**Work to complete**
Tally the lines in the listing below that hold the string "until", and reply with that tally alone.

__________

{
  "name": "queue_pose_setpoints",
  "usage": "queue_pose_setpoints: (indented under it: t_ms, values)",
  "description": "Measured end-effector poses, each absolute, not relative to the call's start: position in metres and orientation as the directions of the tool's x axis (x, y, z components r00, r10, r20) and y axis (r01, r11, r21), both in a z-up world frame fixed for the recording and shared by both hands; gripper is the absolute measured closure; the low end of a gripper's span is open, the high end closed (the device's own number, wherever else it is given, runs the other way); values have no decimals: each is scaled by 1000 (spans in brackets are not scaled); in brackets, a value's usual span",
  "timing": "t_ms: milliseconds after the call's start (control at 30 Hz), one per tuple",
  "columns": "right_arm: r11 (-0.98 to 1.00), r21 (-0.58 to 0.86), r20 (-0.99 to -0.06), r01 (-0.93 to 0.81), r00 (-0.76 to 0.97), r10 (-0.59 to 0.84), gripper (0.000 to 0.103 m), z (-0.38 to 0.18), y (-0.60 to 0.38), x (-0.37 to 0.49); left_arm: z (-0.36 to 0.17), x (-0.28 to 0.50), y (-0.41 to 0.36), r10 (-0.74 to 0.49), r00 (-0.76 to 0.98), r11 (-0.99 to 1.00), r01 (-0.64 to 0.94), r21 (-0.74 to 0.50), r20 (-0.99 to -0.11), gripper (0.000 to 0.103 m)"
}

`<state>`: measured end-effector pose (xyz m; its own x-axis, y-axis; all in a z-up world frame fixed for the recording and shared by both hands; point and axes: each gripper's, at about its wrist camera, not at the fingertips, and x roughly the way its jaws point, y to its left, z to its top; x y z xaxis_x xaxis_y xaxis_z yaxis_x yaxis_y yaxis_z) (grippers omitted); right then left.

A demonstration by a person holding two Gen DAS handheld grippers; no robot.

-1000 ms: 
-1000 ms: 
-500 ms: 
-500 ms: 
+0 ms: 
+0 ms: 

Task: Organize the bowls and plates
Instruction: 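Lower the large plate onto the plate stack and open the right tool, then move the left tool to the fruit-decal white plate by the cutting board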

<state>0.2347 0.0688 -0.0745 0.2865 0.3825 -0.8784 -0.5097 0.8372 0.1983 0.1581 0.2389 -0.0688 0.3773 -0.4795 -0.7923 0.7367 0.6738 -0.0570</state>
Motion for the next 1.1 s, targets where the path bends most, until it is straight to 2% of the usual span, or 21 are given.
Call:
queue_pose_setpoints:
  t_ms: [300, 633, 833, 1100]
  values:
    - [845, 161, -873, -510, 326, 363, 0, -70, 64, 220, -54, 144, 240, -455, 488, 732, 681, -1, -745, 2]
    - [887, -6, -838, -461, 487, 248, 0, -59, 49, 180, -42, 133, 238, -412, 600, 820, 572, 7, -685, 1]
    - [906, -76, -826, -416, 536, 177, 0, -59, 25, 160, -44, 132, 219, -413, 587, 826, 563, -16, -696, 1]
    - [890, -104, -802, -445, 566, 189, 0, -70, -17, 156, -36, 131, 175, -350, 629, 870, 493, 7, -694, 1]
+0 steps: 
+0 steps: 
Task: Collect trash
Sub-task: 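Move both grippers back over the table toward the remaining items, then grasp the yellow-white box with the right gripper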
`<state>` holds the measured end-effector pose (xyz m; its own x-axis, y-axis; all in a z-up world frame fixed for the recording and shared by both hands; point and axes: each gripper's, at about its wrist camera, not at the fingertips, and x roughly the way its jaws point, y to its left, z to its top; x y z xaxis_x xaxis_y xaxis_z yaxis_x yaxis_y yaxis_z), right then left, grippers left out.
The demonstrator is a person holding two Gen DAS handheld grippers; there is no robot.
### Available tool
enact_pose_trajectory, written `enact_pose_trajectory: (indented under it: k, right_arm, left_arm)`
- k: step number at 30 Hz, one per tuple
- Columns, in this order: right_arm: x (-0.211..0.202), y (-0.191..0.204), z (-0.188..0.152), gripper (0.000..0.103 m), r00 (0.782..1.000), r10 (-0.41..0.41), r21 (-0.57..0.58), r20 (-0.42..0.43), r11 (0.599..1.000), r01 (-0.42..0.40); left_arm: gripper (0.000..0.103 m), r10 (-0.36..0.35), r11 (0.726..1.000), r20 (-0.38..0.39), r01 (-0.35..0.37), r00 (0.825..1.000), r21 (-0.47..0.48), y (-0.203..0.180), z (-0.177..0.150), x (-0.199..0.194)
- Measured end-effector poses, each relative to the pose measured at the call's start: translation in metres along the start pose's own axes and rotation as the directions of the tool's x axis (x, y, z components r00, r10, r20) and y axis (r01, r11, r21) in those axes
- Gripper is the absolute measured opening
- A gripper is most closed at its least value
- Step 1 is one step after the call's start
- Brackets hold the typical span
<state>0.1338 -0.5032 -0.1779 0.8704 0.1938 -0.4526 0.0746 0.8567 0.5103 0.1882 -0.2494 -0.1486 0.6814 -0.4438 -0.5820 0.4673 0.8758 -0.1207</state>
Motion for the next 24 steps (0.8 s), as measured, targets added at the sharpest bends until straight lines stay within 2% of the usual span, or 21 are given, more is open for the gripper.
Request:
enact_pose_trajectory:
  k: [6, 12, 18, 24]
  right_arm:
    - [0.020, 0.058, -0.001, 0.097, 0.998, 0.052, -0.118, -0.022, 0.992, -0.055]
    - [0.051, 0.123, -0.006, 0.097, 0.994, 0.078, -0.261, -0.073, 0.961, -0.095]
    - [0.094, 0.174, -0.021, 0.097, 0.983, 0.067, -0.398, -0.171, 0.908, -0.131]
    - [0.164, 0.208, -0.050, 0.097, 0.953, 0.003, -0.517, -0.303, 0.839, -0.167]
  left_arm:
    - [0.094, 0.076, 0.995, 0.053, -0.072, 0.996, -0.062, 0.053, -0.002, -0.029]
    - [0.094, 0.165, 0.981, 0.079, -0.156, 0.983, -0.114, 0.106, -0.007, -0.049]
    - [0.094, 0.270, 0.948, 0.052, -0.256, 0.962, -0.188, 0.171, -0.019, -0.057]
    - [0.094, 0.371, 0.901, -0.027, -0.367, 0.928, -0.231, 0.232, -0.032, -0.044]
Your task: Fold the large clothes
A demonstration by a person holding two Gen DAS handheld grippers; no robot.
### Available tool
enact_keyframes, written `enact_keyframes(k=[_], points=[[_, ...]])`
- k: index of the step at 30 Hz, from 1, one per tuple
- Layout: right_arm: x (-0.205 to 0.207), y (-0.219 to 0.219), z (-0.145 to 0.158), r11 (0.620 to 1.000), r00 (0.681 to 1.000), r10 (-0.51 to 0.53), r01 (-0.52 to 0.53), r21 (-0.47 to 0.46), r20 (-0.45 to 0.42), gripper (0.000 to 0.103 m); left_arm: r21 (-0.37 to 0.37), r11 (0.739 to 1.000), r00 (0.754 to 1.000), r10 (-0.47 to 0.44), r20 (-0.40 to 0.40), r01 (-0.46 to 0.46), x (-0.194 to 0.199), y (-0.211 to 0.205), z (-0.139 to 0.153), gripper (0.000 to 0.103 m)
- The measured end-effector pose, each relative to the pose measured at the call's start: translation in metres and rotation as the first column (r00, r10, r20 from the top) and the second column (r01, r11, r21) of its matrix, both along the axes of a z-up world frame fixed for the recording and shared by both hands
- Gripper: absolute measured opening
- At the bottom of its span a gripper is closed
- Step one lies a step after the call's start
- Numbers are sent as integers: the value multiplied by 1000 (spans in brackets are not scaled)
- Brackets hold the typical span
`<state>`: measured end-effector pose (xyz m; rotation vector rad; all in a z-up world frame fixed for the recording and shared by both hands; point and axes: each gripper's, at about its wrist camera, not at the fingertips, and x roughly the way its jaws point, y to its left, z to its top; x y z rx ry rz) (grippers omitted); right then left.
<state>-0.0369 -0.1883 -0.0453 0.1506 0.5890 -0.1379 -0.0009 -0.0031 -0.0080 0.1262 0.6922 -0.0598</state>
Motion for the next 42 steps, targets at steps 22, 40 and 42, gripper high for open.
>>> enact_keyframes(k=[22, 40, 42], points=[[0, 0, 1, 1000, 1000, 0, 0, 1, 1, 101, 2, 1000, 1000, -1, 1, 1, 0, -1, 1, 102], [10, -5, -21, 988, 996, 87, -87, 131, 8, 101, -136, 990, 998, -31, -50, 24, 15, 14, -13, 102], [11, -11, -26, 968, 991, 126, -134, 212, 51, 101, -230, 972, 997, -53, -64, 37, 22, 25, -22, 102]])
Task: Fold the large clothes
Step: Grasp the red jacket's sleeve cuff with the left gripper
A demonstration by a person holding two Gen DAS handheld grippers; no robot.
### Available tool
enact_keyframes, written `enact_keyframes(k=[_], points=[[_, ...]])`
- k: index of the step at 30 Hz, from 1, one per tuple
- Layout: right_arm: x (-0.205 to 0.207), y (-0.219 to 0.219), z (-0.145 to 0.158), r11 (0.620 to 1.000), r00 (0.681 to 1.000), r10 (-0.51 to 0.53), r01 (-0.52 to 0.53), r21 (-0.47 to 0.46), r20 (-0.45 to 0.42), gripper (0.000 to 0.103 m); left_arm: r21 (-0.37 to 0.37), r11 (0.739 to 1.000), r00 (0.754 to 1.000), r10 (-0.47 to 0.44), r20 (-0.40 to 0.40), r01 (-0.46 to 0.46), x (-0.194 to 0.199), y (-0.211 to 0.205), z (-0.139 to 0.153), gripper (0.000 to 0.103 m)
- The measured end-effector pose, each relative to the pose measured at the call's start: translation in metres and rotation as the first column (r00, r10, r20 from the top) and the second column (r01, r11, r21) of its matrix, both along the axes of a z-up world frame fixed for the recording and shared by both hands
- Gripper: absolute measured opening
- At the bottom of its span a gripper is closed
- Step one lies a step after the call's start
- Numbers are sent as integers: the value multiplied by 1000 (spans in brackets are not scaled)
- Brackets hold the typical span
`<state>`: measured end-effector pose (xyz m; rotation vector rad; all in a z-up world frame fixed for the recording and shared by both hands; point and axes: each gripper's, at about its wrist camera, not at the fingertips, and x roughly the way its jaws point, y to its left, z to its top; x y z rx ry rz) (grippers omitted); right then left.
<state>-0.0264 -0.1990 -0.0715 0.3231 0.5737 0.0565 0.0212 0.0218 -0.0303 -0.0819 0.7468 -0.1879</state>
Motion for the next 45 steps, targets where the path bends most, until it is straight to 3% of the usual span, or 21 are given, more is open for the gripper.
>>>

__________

**Task output**
3